Several cutting-edge technologies are transforming BRS3 research:

• Structural biology advances:

  • Cryo-electron microscopy for membrane protein structures

  • Molecular dynamics simulations of receptor-ligand interactions

  • Hydrogen-deuterium exchange mass spectrometry for conformational dynamics

• Genetic manipulation tools:

  • CRISPR/Cas9 gene editing for precise receptor modifications

  • Conditional knockout models for tissue-specific studies

  • Single-cell transcriptomics to identify BRS3-expressing cell populations

• Advanced imaging approaches:

  • Super-resolution microscopy for receptor localization and trafficking

  • Bioluminescence resonance energy transfer (BRET) for protein interactions

  • PET imaging with selective BRS3 radiotracers

• Drug discovery platforms:

  • Fragment-based drug design for novel ligands

  • Computational screening for new chemotypes

  • Allosteric modulator development

• Translational research tools:

  • Patient-derived organoids for disease modeling

  • Biomarkers for BRS3 pathway activation

  • Pharmacogenomic approaches to predict treatment responses

These technologies are enabling more precise interrogation of BRS3 biology and accelerating the development of novel therapeutic approaches targeting this receptor system in metabolic diseases and cancer.

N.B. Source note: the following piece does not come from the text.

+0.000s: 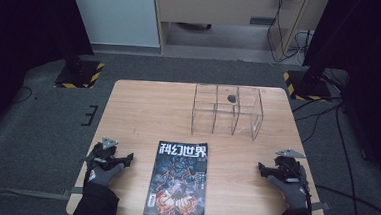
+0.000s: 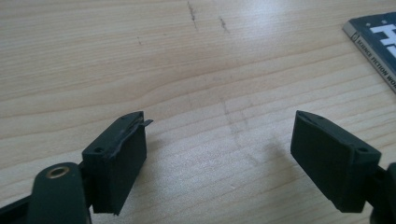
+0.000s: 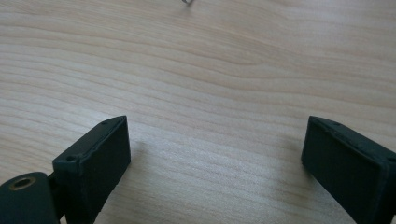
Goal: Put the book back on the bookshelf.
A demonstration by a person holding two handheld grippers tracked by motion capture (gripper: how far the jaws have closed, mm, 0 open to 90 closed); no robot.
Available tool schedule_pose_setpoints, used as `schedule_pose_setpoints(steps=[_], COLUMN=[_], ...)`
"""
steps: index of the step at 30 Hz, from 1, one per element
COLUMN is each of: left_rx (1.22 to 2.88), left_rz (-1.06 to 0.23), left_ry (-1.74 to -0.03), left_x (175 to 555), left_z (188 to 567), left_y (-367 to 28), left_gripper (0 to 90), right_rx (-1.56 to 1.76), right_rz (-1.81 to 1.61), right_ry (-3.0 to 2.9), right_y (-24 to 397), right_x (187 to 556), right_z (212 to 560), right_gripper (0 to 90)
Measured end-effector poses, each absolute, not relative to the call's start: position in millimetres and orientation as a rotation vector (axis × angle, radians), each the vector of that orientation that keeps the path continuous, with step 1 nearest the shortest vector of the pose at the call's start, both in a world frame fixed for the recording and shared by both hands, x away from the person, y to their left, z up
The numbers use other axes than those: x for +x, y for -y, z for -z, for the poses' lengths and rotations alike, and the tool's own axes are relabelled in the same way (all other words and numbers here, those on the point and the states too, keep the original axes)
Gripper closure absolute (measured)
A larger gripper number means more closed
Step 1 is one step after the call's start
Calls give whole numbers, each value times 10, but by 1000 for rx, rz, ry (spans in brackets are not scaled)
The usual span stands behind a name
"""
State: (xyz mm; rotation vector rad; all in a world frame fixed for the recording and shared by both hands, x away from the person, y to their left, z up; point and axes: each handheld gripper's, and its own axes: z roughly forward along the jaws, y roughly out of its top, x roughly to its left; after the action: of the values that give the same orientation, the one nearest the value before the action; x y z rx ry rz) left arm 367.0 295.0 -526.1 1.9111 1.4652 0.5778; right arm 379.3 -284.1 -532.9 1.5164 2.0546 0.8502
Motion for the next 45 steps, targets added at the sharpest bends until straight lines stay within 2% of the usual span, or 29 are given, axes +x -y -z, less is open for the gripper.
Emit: schedule_pose_setpoints(steps=[6,14,28,45], left_rx=[1844,1840,1830,1872], left_rz=[-569,-606,-552,-509], left_ry=[-1431,-1390,-1340,-1237], left_x=[3599,3519,3450,3398], left_z=[5121,5015,4955,4939], left_y=[-2893,-2809,-2631,-2339], left_gripper=[200,192,190,197], right_rx=[1520,1512,1453,1331], right_rz=[-945,-1014,-1081,-1215], right_ry=[-2033,-2019,-2045,-2093], right_y=[2816,2755,2568,2102], right_x=[3755,3700,3651,3592], right_z=[5208,5070,4922,4689], right_gripper=[97,100,108,124])
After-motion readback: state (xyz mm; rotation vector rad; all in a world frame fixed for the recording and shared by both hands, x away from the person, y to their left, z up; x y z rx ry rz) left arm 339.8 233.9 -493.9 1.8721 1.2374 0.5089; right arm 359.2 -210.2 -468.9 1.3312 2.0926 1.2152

What interdisciplinary approaches show promise for advancing BRS3 research?

BRS3 research benefits from integration across multiple disciplines:

• Molecular pharmacology and structural biology:

  • Detailed characterization of ligand binding mechanisms

  • Structure-based drug design

  • Allosteric modulation exploration

• Systems biology and physiology:

  • Integration of BRS3 in broader signaling networks

  • Whole-organism physiological responses

  • Mathematical modeling of receptor function in complex systems

• Computational biology:

  • Predictive modeling of ligand-receptor interactions

  • Network analysis of BRS3-regulated genes

  • Integration of multi-omics data sets

• Translational medicine:

  • Biomarker development for clinical studies

  • Target validation in disease-relevant models

  • Therapeutic strategy optimization

• Medicinal chemistry:

  • Design of improved selective ligands

  • Development of tool compounds for research

  • Optimization of drug-like properties

The complex biology of BRS3 and its involvement in multiple physiological systems necessitates these interdisciplinary approaches to fully elucidate its functions and therapeutic potential. Collaborative research integrating expertise across these domains has the greatest potential to advance the field and develop novel therapeutic strategies targeting BRS3.